Well, we’re certainly relieved about that. 🙄
Víctor Manuel Fernández and Jeffrey Epstein walk into a bar … Seriously, there is nothing funny about this story. How can this man remain in such an important role? Perhaps someone can find a compromising photo of him celebrating a Latin Mass.
Maybe Rupnik took his cues from this “literature”?
Possibly. Rupnik and Tucho both embrace a “porno-mysticism” like that of the Dominican brothers Thomas and Marie-Dominique Philippe and their disciples like Jean Vanier. So too McCarrick, Zanchetta, and countless other predators associated with this pontificate.
Amoralist Laetitia is based on this evil philosophy, that sin can sometimes be God’s will, supporting all manner of pastoral heresies – like tolerating concubinage or “blessing” couples in an irregular relationship, etc. The reality of this pontificate is coming into focus.
“Hypocrisy is not protected under the mantle of religion.”
Bernanos, The Impostor 💋
http://www.dailycatholic.org/cumexapo.htm
One is left to wonder how, why, such a ruling from the Holy See is not appealed to in the present situation. Thank you for citing it.
Another appointee of the Pontiff Francis revealed as being psycho-sexually obsessed, joining the line-up of McCarrick, Grassi, Zanchetta, Hollerich, etc, etc, etc.
These are what Jesus called the “false shepherds.” Thieves…stealing from Christ himself.

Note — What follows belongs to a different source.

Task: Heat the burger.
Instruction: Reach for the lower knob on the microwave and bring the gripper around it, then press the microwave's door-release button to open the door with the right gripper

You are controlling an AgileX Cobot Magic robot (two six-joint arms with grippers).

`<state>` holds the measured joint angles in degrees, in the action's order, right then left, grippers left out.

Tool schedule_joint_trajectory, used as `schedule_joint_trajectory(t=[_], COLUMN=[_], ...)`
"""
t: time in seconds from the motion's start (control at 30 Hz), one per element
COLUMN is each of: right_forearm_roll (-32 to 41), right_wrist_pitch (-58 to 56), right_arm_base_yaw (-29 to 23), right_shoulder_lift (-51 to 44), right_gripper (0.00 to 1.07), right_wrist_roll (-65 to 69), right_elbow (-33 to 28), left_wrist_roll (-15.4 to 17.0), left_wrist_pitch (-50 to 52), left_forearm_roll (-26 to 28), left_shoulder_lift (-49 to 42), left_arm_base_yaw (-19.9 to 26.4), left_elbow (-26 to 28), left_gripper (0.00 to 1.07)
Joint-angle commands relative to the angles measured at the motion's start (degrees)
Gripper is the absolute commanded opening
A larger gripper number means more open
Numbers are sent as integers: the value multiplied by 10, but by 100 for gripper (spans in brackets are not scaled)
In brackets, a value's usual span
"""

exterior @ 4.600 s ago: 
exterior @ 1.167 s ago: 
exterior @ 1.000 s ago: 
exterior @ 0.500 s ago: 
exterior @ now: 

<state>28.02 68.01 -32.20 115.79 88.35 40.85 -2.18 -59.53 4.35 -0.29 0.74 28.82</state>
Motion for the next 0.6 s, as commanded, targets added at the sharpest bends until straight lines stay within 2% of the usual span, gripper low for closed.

At this point it has become terribly sad. Of all the theologians in the world, this is the man Francis wanted at his side, authoring his documents. It will be interesting watching how they try to wiggle through this. But it probably necessarily lays bare and ties together some other actions and aspects of the current Church, Rupnik, after all, can be seen as only putting into action some of this, and, of course, sodomy must not be so bad after all in this light, only men seeking ecstasy. That this book comes to light before us now perhaps is an act not just permitted but willed by heaven. It exposes the roots of thought that must have become widespread over the past century, influencing among other things the widespread homosexuality in the clergy, and the minimizing of the importance of sexual sin in general. At root perhaps is confusing the analogy of spiritual ecstasy experienced by Teresa and others with the most fleshly of bodily experience. What is true by analogy is false and misleading by equivalence. One would think such smart people would know that.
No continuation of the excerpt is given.